Cost-Utility Analysis of Prostatic Artery Embolization for Treatment of Lower Urinary Tract Symptoms.

机构信息

Department of Pharmacy, University Hospital of Navarre (HUN), Calle Irunlarrea 3, 31008, Pamplona, Spain.

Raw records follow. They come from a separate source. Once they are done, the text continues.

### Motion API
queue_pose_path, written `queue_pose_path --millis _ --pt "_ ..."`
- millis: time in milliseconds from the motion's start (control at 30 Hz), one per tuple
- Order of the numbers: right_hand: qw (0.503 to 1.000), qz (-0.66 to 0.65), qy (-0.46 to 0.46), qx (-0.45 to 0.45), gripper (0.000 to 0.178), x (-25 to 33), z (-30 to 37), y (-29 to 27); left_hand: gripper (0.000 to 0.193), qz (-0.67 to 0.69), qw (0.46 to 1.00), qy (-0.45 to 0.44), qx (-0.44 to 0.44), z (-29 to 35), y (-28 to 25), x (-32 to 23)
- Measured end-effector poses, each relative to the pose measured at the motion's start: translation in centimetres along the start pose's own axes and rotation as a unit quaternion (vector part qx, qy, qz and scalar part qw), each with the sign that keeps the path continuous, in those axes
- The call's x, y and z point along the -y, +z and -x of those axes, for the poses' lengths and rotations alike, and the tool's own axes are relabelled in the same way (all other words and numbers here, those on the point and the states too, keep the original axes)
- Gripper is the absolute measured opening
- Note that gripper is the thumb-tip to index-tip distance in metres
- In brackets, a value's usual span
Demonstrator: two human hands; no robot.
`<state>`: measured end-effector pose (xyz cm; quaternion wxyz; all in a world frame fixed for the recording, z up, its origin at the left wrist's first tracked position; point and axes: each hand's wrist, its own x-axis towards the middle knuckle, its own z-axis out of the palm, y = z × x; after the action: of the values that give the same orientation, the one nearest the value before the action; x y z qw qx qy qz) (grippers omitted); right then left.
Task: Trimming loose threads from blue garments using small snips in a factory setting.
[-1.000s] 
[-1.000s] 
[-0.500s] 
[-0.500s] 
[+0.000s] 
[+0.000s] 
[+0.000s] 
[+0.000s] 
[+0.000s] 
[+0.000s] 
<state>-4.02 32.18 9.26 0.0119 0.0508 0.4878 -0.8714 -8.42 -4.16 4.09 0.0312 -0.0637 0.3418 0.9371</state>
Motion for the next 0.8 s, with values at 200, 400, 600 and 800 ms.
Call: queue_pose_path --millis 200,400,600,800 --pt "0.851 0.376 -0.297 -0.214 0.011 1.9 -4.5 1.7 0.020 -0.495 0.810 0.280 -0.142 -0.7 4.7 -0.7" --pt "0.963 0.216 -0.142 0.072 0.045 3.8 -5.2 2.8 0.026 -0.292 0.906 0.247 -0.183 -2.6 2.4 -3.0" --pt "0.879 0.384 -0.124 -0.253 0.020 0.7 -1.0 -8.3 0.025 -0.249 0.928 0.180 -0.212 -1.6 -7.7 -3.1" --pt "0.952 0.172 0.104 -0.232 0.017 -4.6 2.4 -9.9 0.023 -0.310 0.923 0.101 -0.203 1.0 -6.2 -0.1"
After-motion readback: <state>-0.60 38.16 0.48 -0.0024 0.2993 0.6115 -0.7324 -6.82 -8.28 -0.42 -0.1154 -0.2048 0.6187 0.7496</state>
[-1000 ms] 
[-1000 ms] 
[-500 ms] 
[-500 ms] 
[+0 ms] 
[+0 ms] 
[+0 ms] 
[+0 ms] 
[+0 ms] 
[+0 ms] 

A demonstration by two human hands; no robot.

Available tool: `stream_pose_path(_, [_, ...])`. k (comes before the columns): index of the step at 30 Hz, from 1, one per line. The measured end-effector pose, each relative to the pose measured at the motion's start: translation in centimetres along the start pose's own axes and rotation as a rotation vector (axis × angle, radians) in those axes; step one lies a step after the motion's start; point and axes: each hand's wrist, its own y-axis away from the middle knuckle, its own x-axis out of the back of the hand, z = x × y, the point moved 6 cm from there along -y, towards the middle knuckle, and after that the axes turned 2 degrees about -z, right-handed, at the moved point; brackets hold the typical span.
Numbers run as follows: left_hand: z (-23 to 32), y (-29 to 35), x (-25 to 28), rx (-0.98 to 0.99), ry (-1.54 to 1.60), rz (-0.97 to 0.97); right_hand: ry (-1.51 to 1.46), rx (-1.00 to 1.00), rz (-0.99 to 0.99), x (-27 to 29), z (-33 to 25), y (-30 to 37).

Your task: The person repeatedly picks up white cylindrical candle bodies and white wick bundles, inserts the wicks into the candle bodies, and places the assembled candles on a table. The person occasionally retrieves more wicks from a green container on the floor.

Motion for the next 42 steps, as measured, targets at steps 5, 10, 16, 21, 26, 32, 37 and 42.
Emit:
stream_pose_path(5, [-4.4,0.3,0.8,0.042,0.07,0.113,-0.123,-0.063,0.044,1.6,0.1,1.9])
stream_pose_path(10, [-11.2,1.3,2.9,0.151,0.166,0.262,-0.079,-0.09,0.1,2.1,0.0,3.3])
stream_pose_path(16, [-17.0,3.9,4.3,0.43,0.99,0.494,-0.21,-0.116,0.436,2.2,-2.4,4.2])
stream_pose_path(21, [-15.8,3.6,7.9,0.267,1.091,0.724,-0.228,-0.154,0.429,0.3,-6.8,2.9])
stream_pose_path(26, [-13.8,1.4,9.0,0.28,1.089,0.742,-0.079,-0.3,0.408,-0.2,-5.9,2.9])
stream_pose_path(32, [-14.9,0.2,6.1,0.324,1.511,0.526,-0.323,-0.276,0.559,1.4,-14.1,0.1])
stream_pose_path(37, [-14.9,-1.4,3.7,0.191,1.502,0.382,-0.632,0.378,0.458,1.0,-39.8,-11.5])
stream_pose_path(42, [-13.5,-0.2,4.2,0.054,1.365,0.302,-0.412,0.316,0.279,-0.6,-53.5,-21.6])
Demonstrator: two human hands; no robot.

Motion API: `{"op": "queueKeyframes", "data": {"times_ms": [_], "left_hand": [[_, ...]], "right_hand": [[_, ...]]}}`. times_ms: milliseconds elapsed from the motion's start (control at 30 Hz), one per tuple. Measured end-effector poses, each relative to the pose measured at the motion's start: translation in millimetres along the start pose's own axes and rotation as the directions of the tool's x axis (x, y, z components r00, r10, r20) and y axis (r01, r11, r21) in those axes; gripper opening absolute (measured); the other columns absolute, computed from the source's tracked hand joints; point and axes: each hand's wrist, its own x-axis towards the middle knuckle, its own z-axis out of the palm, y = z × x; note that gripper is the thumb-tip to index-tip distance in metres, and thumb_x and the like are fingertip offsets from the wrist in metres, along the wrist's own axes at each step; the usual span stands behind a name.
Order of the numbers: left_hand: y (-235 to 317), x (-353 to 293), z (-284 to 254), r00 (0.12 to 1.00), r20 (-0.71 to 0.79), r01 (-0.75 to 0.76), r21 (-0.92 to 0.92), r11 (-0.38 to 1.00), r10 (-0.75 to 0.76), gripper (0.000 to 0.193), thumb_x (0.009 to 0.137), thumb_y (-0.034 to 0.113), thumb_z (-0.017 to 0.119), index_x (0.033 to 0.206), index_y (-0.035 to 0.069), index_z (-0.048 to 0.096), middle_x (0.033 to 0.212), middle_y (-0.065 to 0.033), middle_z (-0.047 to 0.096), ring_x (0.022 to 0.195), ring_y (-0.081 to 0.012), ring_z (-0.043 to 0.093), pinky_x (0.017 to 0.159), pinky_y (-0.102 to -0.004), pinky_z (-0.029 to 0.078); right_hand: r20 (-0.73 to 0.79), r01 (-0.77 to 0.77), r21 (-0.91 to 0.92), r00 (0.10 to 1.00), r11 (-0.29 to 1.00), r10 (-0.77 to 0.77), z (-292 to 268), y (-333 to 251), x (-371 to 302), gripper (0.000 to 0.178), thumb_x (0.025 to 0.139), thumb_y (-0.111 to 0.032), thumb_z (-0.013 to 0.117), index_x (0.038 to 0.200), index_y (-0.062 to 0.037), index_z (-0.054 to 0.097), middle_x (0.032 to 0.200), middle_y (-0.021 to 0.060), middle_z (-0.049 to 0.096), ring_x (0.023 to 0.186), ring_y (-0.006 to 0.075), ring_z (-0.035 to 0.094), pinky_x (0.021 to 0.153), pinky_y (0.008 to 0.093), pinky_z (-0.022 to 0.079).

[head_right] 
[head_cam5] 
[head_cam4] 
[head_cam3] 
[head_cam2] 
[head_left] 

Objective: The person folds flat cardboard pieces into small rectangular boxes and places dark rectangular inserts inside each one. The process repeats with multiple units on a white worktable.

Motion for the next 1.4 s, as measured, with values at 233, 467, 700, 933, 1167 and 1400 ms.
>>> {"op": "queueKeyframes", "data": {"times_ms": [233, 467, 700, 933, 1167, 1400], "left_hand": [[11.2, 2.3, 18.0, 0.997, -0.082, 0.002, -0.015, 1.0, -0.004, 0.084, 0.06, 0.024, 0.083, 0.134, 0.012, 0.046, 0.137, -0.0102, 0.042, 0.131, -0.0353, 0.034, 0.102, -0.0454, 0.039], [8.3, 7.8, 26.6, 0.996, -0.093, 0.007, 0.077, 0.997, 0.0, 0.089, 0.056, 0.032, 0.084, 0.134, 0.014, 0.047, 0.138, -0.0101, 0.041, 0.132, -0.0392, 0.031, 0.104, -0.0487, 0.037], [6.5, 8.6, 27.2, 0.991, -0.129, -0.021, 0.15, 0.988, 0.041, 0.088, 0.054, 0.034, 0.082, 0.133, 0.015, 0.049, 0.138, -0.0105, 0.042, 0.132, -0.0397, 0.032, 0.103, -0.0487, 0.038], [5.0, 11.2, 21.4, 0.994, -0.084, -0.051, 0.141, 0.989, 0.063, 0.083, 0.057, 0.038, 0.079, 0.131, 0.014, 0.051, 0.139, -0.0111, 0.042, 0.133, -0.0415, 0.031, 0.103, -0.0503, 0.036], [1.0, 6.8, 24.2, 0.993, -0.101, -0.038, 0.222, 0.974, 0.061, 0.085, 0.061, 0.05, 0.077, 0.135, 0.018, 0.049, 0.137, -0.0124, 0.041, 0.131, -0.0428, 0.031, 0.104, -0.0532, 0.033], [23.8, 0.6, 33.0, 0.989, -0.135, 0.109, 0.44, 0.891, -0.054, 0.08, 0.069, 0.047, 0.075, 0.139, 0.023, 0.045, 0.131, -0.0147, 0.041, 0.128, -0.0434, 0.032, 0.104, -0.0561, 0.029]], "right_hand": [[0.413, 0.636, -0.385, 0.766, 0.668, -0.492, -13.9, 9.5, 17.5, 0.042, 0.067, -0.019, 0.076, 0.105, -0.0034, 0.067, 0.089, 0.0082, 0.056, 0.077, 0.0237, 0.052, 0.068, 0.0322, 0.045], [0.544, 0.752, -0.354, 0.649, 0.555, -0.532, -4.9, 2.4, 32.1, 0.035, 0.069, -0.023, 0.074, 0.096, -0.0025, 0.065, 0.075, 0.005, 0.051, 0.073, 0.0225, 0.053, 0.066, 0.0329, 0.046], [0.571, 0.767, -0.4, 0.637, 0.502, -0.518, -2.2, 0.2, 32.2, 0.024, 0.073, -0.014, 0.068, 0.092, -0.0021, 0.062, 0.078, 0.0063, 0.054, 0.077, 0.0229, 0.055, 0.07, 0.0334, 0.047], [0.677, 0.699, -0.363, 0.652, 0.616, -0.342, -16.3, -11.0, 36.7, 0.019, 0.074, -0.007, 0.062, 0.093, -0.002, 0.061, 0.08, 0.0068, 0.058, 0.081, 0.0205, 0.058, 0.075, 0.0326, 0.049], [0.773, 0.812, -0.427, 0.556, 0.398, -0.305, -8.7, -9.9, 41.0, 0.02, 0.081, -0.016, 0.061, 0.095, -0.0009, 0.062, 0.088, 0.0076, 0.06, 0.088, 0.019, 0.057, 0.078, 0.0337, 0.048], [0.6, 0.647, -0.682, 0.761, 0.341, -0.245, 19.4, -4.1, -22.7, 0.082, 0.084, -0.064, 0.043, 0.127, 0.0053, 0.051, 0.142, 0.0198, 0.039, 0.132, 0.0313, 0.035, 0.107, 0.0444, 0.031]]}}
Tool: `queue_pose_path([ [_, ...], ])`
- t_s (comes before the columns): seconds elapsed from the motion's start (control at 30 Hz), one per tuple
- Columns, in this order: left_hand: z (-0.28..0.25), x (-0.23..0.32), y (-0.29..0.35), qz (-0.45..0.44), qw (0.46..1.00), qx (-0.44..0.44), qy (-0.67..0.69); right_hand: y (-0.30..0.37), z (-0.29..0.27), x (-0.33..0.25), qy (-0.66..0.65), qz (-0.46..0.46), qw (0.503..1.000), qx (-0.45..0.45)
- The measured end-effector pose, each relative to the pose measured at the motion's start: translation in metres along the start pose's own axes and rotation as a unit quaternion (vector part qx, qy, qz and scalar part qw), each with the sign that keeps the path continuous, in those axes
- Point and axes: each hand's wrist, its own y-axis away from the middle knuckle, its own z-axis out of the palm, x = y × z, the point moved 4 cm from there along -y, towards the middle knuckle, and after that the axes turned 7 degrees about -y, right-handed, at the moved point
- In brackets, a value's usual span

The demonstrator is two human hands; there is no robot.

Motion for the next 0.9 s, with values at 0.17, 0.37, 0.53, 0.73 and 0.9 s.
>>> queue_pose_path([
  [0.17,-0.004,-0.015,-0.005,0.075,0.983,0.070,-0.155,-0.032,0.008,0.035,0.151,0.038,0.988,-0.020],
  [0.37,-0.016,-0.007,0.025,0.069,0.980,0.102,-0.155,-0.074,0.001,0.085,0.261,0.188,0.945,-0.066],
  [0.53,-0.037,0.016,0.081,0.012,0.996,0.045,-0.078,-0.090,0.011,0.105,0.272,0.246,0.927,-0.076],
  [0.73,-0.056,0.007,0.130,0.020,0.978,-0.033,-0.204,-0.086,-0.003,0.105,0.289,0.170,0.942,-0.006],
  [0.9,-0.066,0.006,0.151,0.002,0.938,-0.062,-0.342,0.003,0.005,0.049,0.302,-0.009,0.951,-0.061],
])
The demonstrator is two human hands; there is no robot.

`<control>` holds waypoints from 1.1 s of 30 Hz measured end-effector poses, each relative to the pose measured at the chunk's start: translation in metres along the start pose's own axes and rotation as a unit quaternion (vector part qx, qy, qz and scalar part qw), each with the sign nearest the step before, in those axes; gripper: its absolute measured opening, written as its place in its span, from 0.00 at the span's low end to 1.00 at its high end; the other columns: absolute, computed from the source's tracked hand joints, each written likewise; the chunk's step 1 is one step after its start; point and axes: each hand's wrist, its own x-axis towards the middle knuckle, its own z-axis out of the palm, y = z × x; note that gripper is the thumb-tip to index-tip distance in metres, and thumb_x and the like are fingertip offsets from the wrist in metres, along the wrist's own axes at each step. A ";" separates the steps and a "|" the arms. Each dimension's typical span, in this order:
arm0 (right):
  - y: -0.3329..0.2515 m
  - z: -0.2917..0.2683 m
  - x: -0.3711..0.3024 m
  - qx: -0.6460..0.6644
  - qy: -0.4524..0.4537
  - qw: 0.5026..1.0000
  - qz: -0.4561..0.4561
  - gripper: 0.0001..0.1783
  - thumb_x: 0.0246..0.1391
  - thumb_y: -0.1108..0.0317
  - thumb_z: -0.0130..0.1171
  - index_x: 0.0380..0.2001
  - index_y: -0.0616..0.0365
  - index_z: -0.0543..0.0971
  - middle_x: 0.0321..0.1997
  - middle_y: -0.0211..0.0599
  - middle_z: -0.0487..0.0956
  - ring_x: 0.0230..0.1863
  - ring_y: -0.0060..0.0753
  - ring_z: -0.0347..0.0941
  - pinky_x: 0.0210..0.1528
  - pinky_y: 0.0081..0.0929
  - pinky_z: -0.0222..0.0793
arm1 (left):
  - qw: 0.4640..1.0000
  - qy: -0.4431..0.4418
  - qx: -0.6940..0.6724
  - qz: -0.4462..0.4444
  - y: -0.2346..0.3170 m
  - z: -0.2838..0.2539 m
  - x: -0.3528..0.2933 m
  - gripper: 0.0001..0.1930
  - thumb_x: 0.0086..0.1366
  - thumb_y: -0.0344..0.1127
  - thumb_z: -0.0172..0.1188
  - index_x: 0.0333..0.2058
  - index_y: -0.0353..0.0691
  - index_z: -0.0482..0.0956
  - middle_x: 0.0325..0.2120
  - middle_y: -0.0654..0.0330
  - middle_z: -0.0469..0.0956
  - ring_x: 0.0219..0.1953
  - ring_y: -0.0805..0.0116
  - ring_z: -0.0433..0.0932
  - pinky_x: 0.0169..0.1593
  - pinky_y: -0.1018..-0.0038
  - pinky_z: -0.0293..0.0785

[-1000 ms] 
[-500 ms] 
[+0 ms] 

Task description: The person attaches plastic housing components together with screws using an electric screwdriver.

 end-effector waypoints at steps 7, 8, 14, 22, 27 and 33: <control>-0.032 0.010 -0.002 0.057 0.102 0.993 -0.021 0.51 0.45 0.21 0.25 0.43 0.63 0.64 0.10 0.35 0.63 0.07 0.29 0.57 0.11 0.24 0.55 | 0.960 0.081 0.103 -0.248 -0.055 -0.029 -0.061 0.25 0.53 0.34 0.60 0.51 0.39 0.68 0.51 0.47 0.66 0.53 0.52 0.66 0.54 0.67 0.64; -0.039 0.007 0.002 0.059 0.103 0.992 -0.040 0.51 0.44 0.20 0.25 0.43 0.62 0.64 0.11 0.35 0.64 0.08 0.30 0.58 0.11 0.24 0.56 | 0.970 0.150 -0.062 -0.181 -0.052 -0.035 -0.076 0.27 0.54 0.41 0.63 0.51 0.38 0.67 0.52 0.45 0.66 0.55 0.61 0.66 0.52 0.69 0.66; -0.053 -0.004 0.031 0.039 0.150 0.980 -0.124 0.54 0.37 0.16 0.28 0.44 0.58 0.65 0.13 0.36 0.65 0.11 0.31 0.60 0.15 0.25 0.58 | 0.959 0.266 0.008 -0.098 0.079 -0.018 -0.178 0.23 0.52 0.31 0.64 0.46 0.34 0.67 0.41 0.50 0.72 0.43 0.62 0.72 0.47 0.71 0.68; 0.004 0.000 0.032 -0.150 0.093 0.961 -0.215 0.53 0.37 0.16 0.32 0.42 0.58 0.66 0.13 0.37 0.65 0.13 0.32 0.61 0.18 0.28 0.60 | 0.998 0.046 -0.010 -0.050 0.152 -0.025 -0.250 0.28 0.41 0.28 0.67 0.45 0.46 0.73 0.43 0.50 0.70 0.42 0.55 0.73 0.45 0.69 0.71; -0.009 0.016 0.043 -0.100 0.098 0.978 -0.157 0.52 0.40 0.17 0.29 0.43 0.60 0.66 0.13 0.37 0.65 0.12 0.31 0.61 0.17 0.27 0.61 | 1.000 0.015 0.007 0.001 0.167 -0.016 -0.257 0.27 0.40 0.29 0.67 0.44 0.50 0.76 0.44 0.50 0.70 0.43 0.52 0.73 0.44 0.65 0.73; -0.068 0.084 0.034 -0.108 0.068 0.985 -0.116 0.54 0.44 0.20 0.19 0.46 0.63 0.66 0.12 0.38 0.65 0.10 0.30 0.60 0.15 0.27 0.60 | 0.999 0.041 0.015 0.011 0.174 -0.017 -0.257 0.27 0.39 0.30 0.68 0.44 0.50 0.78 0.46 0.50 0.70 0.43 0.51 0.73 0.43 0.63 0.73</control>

Public University of Navarre (UPNA), Campus de Arrosadia, s/n, 31006, Pamplona, Spain.

出版信息

Cardiovasc Intervent Radiol. 2023 Aug;46(8):1025-1035. doi: 10.1007/s00270-023-03443-9. Epub 2023 May 4.

Abstract

PURPOSE

To perform a post hoc cost-utility analysis of a randomized controlled clinical trial comparing prostatic artery embolization (PAE) and transurethral resection of the prostate (TURP) in patients with lower urinary tract symptoms secondary to benign prostatic hyperplasia.

MATERIALS AND METHODS

We conducted a cost-utility analysis over a 5-year period to compare PAE versus TURP from a Spanish National Health System perspective. Data were collected from a randomized clinical trial performed at a single institution. Effectiveness was measured as quality-adjusted life years (QALYs), and an incremental cost-effectiveness ratio (ICER) was derived from the cost and QALY values associated with these treatments. Further sensitivity analysis was performed to account for the impact of reintervention on the cost-effectiveness of both procedures.

RESULTS

At the 1-year follow-up, PAE resulted in mean cost per patient of €2904.68 and outcome of 0.975 QALYs per treatment. In comparison, TURP had cost €3846.72 per patient and its outcome was 0.953 QALYs per treatment. At 5 years, the cost for PAE and TURP were €4117.13 and €4297.58, and the mean QALY outcome was 4.572 and 4.487, respectively. Analysis revealed an ICER of €2121.15 saved per QALY gained when comparing PAE to TURP at long-term follow-up. Reintervention rate for PAE and TURP was 12% and 0%, respectively.

CONCLUSIONS

Compared to TURP, in short term, PAE could be considered a cost-effective strategy within the Spanish healthcare system for patients with lower urinary tract symptoms secondary to benign prostatic hyperplasia. However, in long term, the superiority is less apparent due to higher reintervention rates.

摘要

目的

对前列腺动脉栓塞术(PAE)与经尿道前列腺切除术(TURP)治疗良性前列腺增生症下尿路症状的随机对照临床试验进行事后成本效用分析。

材料与方法

我们从西班牙国家卫生系统的角度,对 5 年内 PAE 与 TURP 进行了成本效用分析。数据来自一家机构进行的随机临床试验。采用质量调整生命年(QALY)衡量疗效,根据这些治疗方法的成本和 QALY 值计算增量成本效果比(ICER)。进一步进行敏感性分析,以考虑再次干预对两种治疗方法成本效果的影响。

结果

在 1 年随访时,PAE 组每位患者的平均治疗费用为 2904.68 欧元,治疗效果为每个治疗周期 0.975 个 QALY。相比之下,TURP 组每位患者的治疗费用为 3846.72 欧元,治疗效果为每个治疗周期 0.953 个 QALY。在 5 年时,PAE 和 TURP 的治疗费用分别为 4117.13 欧元和 4297.58 欧元,平均 QALY 结果分别为 4.572 和 4.487。分析显示,与 TURP 相比,PAE 可在长期随访中节省每获得一个 QALY 的成本,节约额为 2121.15 欧元。PAE 和 TURP 的再干预率分别为 12%和 0%。

结论

与 TURP 相比,短期内,PAE 可能是西班牙医疗保健系统治疗良性前列腺增生症下尿路症状患者的一种具有成本效益的策略。然而,长期来看,由于再干预率较高,优势不太明显。